*** Opening RECORDED INFORMATION ***
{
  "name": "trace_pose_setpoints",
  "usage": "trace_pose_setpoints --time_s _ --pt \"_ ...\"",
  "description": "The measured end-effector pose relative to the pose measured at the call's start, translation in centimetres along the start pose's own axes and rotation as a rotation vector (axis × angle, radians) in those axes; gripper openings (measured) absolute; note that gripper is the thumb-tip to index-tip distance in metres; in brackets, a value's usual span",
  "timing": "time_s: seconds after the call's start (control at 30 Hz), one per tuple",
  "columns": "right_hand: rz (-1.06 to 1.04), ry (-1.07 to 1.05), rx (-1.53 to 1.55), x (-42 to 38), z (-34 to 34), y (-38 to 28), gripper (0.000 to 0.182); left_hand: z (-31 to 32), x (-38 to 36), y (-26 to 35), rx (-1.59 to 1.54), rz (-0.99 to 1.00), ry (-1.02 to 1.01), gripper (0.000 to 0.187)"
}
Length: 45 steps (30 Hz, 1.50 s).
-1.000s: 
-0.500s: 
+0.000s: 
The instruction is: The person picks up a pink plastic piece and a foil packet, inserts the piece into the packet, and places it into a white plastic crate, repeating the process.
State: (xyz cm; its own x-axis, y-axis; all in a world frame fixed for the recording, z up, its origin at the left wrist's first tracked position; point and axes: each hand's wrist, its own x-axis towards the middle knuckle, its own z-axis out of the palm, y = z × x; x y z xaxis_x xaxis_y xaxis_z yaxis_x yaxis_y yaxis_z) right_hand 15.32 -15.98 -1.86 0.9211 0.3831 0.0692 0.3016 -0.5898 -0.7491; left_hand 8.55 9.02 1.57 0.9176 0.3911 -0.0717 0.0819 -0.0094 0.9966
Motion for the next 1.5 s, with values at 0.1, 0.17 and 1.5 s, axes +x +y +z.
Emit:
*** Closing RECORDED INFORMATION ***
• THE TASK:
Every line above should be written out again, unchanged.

• EXERCISE ANSWER:
{
  "name": "trace_pose_setpoints",
  "usage": "trace_pose_setpoints --time_s _ --pt \"_ ...\"",
  "description": "The measured end-effector pose relative to the pose measured at the call's start, translation in centimetres along the start pose's own axes and rotation as a rotation vector (axis × angle, radians) in those axes; gripper openings (measured) absolute; note that gripper is the thumb-tip to index-tip distance in metres; in brackets, a value's usual span",
  "timing": "time_s: seconds after the call's start (control at 30 Hz), one per tuple",
  "columns": "right_hand: rz (-1.06 to 1.04), ry (-1.07 to 1.05), rx (-1.53 to 1.55), x (-42 to 38), z (-34 to 34), y (-38 to 28), gripper (0.000 to 0.182); left_hand: z (-31 to 32), x (-38 to 36), y (-26 to 35), rx (-1.59 to 1.54), rz (-0.99 to 1.00), ry (-1.02 to 1.01), gripper (0.000 to 0.187)"
}
Length: 45 steps (30 Hz, 1.50 s).
-1.000s: 
-0.500s: 
+0.000s: 
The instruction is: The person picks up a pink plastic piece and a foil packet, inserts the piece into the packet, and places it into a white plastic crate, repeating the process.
State: (xyz cm; its own x-axis, y-axis; all in a world frame fixed for the recording, z up, its origin at the left wrist's first tracked position; point and axes: each hand's wrist, its own x-axis towards the middle knuckle, its own z-axis out of the palm, y = z × x; x y z xaxis_x xaxis_y xaxis_z yaxis_x yaxis_y yaxis_z) right_hand 15.32 -15.98 -1.86 0.9211 0.3831 0.0692 0.3016 -0.5898 -0.7491; left_hand 8.55 9.02 1.57 0.9176 0.3911 -0.0717 0.0819 -0.0094 0.9966
Motion for the next 1.5 s, with values at 0.1, 0.17 and 1.5 s, axes +x +y +z.
Emit:

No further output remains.